Ora il prossimo step deve essere quello di approfondire la conoscenza delle
funzioni delle molecole chiave coinvolte nella crescita delle cellule per
progettare farmaci intelligenti in grado di bloccare il tumore", agendo
con una precisione da cecchino.
http://annonc.oxfordjournals.org/content/early/2011/11/18/annonc.mdr540.abstract?sid=39bd38b4-42e4-4720-9f5e-030b571347eb
39) NESSUN LEGAME FRA LE PROTESI MAMMARIE PIP E IL CANCRO
AL SENO
Secondo le autorità sanitarie britanniche non c'è alcuna prova di un legame
tra le protesi mammarie Pip (Poly implants protheses)e l'insorgenza di casi
di cancro. Il problema in Gran Bretagna riguarda almeno 50.000 donne.
L'allarme
era stato lanciato ieri in Francia. "queste donne non devono entrare in
panico" ha detto alla Bbc Suzanne Ludgate, direttrice dell'agenzia per il
controllo dei prodotti medici e dei farmaci (Mhra). "Abbiamo condotto diversi
test chimici e non abbiamo trovato alcuna prova".
Delle 80.000, 100.000
donne che in Gran Bretagna hanno degli impianti di prtoesi mammarie, tra
le 40.000 e le 50.000 hanno degli impianti Pip. L'agenzia aggiunge di aver
anche lavorato "in stretta collaborazione con i professionisti della salute
per studiare l'incidenza dei cancri associata a tali impianti" e spiega
di non aver "trovato alcuna prova di legame". Le protesi in silicone sotto
inchiesta, prodotte sottocosto da un'azienda francese, sono state esportate
in tutto il mondo, ricorda oggi l'Independent.

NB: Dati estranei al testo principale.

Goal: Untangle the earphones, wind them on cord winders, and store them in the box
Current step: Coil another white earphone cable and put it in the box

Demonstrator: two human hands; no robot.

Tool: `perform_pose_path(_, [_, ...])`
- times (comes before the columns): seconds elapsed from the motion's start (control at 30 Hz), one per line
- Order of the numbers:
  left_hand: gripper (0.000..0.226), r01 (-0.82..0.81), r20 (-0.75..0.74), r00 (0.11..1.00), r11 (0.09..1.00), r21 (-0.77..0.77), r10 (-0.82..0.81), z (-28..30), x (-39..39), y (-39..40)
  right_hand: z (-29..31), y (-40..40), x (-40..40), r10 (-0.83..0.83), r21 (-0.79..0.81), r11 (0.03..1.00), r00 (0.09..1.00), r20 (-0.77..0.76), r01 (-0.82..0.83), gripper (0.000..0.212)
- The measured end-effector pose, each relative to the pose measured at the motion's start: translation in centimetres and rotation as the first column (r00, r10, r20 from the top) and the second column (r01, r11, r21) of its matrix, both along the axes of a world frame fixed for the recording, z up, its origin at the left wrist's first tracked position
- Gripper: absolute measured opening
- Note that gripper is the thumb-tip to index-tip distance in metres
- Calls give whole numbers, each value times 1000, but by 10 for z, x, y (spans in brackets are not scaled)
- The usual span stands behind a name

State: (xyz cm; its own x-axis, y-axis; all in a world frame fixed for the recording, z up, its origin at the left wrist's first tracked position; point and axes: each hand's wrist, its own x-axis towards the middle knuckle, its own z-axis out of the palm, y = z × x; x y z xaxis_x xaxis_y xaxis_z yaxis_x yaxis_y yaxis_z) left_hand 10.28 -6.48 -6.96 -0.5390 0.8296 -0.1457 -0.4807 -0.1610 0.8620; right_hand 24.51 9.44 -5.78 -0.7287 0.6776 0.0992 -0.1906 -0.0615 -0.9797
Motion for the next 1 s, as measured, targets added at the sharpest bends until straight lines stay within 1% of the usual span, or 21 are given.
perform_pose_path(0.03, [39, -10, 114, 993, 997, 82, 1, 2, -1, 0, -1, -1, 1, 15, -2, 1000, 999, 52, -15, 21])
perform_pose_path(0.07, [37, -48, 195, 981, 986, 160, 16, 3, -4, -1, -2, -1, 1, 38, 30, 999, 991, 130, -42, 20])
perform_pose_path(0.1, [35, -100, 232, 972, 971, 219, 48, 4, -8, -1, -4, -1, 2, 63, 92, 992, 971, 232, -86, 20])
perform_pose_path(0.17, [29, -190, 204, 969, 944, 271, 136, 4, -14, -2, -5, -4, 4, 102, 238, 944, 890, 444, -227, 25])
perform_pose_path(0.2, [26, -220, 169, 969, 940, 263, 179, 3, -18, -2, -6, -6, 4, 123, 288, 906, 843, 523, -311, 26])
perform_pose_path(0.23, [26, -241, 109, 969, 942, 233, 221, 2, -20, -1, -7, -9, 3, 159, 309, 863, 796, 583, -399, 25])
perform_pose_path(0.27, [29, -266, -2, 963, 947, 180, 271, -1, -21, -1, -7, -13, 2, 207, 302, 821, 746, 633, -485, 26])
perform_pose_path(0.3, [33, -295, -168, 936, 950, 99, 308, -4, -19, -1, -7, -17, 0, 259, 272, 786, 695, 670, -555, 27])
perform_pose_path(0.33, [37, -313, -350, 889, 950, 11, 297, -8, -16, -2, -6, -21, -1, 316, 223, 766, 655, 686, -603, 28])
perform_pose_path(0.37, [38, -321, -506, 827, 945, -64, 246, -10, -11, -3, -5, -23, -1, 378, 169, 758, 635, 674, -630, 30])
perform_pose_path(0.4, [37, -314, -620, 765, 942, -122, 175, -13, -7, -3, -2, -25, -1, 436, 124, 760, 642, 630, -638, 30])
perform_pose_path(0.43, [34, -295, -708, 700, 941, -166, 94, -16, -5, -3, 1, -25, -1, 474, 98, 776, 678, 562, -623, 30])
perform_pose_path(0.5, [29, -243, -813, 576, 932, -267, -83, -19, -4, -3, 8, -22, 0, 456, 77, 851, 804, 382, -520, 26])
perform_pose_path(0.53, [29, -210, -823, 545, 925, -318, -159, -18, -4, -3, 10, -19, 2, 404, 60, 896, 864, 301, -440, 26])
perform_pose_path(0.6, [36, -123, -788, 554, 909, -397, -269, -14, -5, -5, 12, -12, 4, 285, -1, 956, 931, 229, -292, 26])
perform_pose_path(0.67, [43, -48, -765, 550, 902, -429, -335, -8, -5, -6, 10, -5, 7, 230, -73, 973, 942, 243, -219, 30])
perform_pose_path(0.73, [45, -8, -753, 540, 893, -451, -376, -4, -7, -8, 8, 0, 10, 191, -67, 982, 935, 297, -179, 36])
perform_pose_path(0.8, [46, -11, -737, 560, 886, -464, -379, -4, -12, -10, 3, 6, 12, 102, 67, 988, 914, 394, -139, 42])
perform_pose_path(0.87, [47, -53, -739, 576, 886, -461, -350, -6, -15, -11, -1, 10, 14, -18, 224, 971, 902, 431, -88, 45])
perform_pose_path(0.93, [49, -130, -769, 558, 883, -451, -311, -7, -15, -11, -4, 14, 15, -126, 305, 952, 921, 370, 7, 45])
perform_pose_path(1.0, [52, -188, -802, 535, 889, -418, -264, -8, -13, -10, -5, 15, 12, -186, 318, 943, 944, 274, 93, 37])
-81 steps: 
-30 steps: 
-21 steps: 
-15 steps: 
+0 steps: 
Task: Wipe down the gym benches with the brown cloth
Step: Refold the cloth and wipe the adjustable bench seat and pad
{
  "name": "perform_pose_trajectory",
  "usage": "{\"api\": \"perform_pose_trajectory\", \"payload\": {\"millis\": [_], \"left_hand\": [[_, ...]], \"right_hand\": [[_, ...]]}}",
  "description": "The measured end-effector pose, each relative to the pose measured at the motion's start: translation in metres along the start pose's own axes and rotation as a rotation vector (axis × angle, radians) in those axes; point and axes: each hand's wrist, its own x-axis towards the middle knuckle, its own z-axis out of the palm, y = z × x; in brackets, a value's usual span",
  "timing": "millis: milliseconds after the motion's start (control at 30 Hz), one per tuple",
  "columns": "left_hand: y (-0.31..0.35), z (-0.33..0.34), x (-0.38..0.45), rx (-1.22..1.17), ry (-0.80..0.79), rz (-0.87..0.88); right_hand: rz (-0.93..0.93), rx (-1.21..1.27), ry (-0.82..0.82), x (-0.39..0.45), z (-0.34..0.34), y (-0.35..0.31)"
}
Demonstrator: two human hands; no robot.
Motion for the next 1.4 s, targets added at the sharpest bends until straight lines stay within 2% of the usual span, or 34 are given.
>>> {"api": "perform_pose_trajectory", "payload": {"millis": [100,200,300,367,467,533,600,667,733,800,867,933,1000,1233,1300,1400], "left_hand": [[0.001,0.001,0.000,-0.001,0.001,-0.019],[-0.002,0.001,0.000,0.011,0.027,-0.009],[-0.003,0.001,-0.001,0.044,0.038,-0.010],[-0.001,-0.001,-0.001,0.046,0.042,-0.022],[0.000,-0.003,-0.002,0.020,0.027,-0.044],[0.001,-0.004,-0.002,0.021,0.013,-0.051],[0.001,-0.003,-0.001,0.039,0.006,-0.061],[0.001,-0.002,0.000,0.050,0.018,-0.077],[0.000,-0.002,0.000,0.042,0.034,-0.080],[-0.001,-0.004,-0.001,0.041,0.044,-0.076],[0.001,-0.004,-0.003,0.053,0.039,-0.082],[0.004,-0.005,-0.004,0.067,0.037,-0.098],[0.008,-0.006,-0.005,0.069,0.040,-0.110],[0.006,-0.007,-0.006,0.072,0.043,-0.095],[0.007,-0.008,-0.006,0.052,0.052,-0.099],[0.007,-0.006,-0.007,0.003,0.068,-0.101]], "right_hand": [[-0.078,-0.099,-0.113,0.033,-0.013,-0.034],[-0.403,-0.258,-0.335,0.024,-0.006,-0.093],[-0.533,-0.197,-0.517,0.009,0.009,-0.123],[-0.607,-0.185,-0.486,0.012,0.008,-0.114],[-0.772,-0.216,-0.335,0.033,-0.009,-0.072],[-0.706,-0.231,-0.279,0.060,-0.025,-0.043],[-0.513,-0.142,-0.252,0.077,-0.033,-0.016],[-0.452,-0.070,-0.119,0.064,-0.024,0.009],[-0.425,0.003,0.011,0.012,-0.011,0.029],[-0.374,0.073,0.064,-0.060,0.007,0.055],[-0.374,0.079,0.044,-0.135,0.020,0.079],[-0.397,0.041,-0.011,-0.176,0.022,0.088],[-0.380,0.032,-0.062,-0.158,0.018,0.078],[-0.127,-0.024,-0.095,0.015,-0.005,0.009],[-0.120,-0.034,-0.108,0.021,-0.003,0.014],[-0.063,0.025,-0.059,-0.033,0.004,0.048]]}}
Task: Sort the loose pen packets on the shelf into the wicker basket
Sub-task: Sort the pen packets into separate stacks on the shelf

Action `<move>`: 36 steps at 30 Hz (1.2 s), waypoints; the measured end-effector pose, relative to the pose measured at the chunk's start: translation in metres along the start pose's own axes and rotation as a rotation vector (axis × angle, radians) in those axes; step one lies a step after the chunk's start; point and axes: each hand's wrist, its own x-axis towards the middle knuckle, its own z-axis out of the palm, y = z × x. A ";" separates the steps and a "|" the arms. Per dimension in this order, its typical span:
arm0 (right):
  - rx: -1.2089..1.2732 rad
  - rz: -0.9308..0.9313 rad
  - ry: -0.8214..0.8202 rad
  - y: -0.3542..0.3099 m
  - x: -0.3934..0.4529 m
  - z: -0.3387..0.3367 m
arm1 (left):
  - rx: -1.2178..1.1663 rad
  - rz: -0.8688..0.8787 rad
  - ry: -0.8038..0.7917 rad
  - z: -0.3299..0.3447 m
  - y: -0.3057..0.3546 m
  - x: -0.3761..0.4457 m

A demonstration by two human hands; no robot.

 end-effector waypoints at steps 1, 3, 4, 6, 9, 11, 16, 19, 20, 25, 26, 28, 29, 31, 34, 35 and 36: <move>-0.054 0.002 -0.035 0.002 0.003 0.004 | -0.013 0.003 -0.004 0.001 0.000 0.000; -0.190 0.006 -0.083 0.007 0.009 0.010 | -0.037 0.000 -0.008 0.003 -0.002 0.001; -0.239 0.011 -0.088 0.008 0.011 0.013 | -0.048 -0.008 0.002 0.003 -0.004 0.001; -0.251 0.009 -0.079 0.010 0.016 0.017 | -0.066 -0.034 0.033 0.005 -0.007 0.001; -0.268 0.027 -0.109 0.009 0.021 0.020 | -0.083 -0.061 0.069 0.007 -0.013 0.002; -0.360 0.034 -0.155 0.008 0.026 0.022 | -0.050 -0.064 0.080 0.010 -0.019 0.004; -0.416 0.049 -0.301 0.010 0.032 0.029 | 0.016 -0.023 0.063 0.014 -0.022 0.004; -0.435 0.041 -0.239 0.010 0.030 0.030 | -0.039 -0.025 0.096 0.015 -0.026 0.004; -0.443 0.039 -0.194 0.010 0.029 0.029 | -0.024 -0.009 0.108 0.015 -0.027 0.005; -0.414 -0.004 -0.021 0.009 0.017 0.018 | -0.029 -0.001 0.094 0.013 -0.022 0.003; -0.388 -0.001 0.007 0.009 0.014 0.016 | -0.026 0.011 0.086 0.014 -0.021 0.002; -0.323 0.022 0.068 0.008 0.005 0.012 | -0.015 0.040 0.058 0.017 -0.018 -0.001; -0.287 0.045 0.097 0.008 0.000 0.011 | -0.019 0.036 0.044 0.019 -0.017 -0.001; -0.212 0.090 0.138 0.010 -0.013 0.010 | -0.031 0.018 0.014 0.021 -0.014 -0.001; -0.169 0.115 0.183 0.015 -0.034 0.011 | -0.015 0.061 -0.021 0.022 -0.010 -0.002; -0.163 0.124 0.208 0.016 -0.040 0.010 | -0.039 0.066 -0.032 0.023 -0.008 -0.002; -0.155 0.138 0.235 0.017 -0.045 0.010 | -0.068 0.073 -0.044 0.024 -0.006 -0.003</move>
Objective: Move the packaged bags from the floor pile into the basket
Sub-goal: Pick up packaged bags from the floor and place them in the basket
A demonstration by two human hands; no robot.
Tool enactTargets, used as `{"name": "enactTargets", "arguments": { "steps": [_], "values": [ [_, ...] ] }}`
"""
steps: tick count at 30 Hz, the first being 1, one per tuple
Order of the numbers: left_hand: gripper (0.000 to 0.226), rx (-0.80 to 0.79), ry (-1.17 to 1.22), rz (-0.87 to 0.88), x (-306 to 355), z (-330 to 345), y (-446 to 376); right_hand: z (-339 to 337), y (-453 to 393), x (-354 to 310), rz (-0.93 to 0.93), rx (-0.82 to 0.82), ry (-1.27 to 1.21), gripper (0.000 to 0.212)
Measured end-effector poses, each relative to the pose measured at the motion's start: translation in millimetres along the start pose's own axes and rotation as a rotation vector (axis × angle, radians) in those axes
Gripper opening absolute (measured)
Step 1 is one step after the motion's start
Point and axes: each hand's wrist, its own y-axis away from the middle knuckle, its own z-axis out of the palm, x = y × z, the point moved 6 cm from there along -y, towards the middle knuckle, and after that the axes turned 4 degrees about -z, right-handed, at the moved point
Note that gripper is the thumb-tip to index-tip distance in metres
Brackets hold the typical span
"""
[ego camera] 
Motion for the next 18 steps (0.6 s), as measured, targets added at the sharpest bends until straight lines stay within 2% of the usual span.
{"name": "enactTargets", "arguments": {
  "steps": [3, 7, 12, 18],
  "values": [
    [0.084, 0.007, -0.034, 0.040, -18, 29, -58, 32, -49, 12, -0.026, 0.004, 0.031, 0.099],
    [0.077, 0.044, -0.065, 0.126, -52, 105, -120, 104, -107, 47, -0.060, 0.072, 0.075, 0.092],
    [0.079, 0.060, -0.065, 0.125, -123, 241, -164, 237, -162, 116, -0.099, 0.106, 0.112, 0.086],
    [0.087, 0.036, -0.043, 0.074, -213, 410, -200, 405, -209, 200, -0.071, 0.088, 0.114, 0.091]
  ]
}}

Fino ad oggi in Francia sono
stati "segnalati" otto casi di cancro al seno in donne che avevano impiantato
queste protesi, di cui uno mortale.
L'Associazione britannica di chirurgia
estetica plastica (British Association of Aesthetic Plastic Surgeons) ha
affermato che è "consigliabile" prendere in considerazione l'ipotesi di
rimuovere le protesi: "Siamo assolutamente d'accordo con la Francia. Non
è irragionevole raccomandare di toglierle a causa dell'alta percentuale
di rigetto e dello scarso controllo di qualità". Le protesi della Pip sarebbero
state fabbricate con un gel non conforme, dieci volte meno costoso del materiale
a norma, con un'alta probabilità di rottura dell'involucro e con un alto
rischio di infiammazione.
40) TROVATO IL LEGAME TRA TERAPIA ORMONALE SOSTITUTIVA
E CANCRO AL SENO
Un gruppo di ricercatori della McMaster University ha trovato prove coerenti
sul collegamento tra la terapia ormonale sostitutiva (HRT) e il cancro al
seno.
Questo studio arriva in un momento in cui sono sempre piu' numerose le donne
che fanno ricorso a questa terapia per controllare le vampate di calore
e altri sintomi della menopausa.
Gia' in uno studio del 2002, la Women Health Initiative statunitense (WHI)
aveva trovato una maggiore incidenza di cancro al seno, di infarto e ictus
tra le donne che ricorrono alla HRT. In seguito allo studio c'e' stato un
rapido declino della terapia ormonale sostitutiva con conseguente riduzione
dell'incidenza di cancro al seno in molti paesi. Tuttavia, l'HRT viene oggi
proposta alle donne in piccole dosi e per un periodo di tempo piu' breve.
Con questo studio ora i ricercatori della McMaster hanno trovato ''prove
convincenti'' per una diretta associazione tra l'uso di terapia ormonale
sostitutiva e l'aumento dell'incidenza della malattia. I risultati della
ricerca saranno pubblicati nel gennaio 2012 sul Journal of Epidemiology
e Community Health.
''Le prove sono convincenti circa il fatto che l'uso
di TOS aumenta il rischio di cancro al seno, e inoltre circa il fatto che
la sua cessazione riduce questo rischio'', hanno detto i ricercatori. Kevin
Zbuk, professore di oncologia presso il Michael G. DeGroote School of Medicine
della McMaster e autore principale dello studio ha affermato: ''Nel nostro
studio abbiamo esaminato tutti gli studi che hanno riportato i tassi di
cancro al seno e della terapia ormonale sostitutiva dopo lo studio WHI.
Ci sono prove molto chiare che i paesi con il piu' alto tasso HRT hanno
poi fatto registrare la piu' grande riduzione dell'incidenza del cancro
della mammella in seguito ala cessazione di questi tipo di terapia''. ''Se
e' necessario, questa terapia deve essere usata per il minor tempo possibile
e - ha concluso Zbuk - alla dose piu' bassa necessaria per alleviare i sintomi''.